Though Lights Out was never a great series (though it was mostly a very-good one), tonight’s finale was a great episode, an hour that people will point to years from now when they claim that the show should have gotten another season. And you know what? They will be right.
What did everybody else think?
Additional Thoughts:
There were obviously a few other, fairly significant plot lines that I didn’t cover above. I am saving these – as well as a few other thoughts – for a review of the entire season, which will hopefully be up within the next week.
“Make him take a nap.
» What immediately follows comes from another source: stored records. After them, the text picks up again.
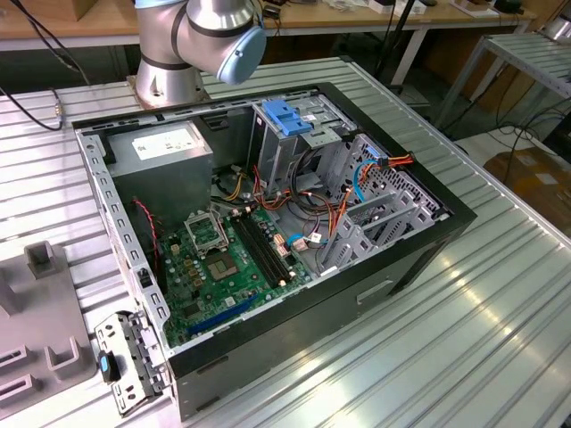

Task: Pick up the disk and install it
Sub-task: 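Pick up the disk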

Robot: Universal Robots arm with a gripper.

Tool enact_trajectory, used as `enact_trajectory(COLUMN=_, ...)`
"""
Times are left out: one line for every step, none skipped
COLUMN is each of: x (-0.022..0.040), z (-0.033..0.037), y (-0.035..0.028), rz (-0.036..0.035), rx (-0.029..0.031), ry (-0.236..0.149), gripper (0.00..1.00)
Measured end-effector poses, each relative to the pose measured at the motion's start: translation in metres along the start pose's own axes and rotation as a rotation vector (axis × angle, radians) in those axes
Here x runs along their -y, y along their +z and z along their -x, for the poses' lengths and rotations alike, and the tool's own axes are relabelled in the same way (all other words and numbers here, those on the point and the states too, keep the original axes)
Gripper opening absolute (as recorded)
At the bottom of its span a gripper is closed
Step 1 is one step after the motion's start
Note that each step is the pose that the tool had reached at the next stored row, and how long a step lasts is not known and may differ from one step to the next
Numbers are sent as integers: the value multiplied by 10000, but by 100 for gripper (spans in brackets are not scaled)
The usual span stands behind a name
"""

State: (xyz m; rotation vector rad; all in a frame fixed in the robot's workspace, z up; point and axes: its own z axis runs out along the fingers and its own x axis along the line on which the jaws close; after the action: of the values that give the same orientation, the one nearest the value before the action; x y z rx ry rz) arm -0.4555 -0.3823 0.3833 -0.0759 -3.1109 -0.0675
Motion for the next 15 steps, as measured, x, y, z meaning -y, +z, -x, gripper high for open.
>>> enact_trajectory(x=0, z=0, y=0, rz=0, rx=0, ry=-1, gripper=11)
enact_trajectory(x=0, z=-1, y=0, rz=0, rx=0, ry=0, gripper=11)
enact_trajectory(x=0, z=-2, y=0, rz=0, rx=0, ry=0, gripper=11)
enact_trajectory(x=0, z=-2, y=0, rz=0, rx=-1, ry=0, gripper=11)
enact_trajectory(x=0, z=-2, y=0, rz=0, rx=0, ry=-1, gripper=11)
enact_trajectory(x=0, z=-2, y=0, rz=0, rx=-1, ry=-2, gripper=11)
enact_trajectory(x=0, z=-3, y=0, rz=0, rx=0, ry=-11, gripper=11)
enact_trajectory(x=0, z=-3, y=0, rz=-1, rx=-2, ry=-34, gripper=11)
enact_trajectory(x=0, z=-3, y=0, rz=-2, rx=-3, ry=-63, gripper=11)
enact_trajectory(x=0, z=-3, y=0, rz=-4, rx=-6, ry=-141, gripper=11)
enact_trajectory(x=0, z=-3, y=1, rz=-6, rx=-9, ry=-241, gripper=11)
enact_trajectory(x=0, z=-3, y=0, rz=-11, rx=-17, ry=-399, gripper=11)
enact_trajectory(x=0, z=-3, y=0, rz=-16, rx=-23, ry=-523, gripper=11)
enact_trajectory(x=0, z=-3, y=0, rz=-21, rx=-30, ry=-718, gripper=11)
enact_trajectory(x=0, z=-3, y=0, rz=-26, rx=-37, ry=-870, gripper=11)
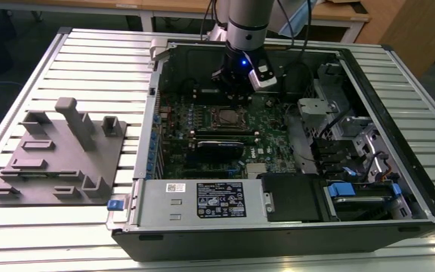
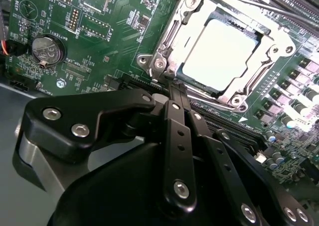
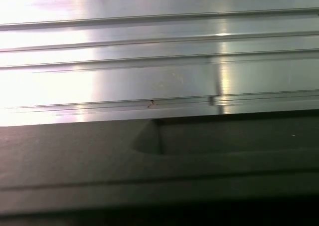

Even if you have to sit on him.”
It may have been an easy choice, but dammit if I don’t psyched every time I hear the opening chords of CCR’s “Fortunate Son.”
So Lights keeps the girls from seeing the fight in person, only to have them stay at home….where they have access to the fight via the television. Good parenting there, Patrick.
Anybody who’s familiar with boxing want to explain the rules concerning holding and the like?
“How’s the eye?” “Check the other guy….son of a bitch.”
How the hell was that one guy able to cart of Reynolds in his arms? That just doesn't seem possible.